By Leo Babauta

As we continue our May Dive Into Important Tasks challenge, let’s take a look at the interval technique we’re introducing in Week 2.

In Week 1, I asked you to pick one important task and focus on it for just 10 minutes.

In Week 2, the instruction is to do 2 sessions of 10 minutes your meaningful task first thing when you start working each day. Break up the two sessions with a 5-minute break. We’re training our ability to stay focused on what’s important, but in doable sessions.

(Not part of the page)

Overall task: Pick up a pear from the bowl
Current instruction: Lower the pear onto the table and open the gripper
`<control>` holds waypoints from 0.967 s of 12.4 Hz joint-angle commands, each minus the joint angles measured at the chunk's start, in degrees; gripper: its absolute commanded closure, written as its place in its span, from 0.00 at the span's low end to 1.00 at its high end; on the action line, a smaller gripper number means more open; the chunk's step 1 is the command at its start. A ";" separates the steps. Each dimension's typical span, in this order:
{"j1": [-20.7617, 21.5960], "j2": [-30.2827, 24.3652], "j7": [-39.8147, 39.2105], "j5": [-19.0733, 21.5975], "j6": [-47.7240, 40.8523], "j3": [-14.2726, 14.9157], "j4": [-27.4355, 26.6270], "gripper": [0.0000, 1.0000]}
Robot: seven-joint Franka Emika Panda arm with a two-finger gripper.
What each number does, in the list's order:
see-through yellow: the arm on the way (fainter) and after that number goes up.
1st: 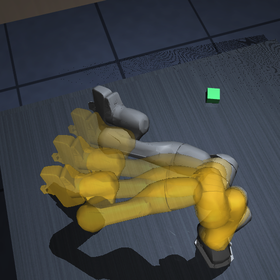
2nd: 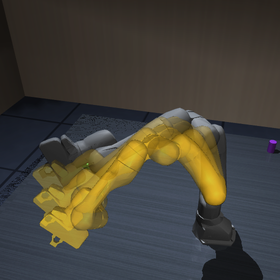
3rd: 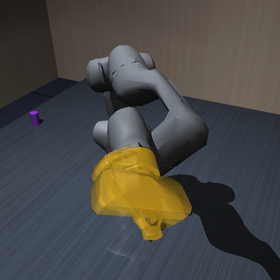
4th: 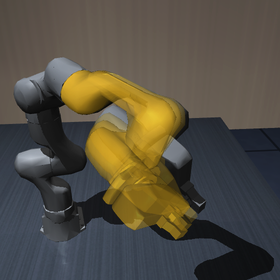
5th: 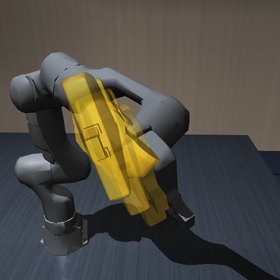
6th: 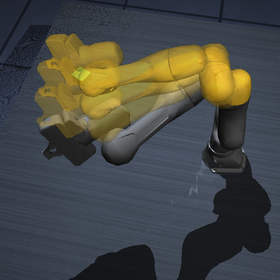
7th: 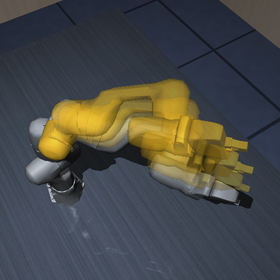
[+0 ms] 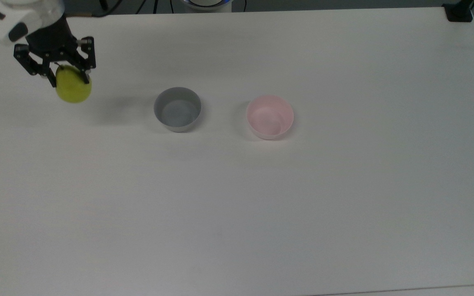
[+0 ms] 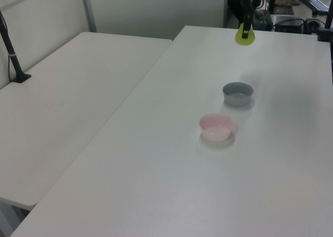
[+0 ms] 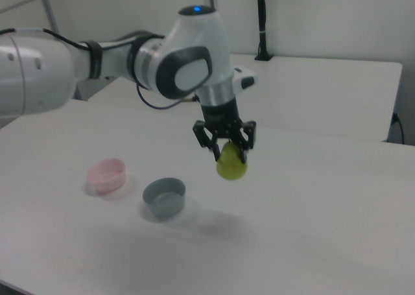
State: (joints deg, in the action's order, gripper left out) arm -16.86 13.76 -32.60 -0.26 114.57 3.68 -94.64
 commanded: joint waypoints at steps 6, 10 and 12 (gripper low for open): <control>0.68 5.04 0.96 0.87 18.04 0.98 -10.47 1.00; 0.69 7.24 1.93 1.14 18.41 0.98 -10.39 0.97; 0.60 7.16 1.93 2.45 17.97 0.98 -10.13 0.68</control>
State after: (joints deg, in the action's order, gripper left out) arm -16.92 21.72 -31.42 0.04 131.96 4.05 -103.81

This is similar to interval training in exercise — doing short sprint sessions, or rounds of bodyweight squats with a break in between. With focus training in intervals, you’re training yourself in small doses, but trying to be very focused during each of those doses.

So let’s look at some important points in this interval training:

  1. The intervals train our ability to stay, but in manageable doses. If you have trouble staying focused, this kind of training will help you get better at it. It’s nothing too difficulty (just 10 minutes at a time), but doing it multiple times will increase your ability.
  2. That said, you can go longer than 10 minutes if you like. If you’re in the first (of two) focus sessions, and you are in the zone, you don’t have to stop. The purpose of the interval is to break up the training so you feel you can do it. But if you don’t need to stop, don’t worry about it.
  3. Just try not to go too long. If you end up going longer than 10 minutes, that’s fine — just don’t overdo it. You don’t want to go so long that you are going to dread the next focus session tomorrow. A good idea is to always “leave some gas in the tank,” or leave yourself feeling enthusiastic with extra energy.
  4. You can work on the same task, or two separate tasks. If you do the first session with one important task, and want to switch to a second important task in the second session, that’s completely fine. Go for it! As long as they’re both important, meaningful tasks. If you want to just continue with the same one, that’s fine too.
  5. Don’t overdo your break. Try to limit your break to something short, like 5 minutes. Set a timer if needed. You want to get up stretch, walk around a bit, have a drink of water. Celebrate your victory. Then resolve yourself to start again, with full focus.
  6. Don’t get stuck in the indecision trap. You have a handful of important tasks that you could choose for your focus sessions — but how do you choose? If you get stuck in indecision, you might not ever get started. Instead, just pick one at random, or better yet, use your gut feeling. What feels right to you?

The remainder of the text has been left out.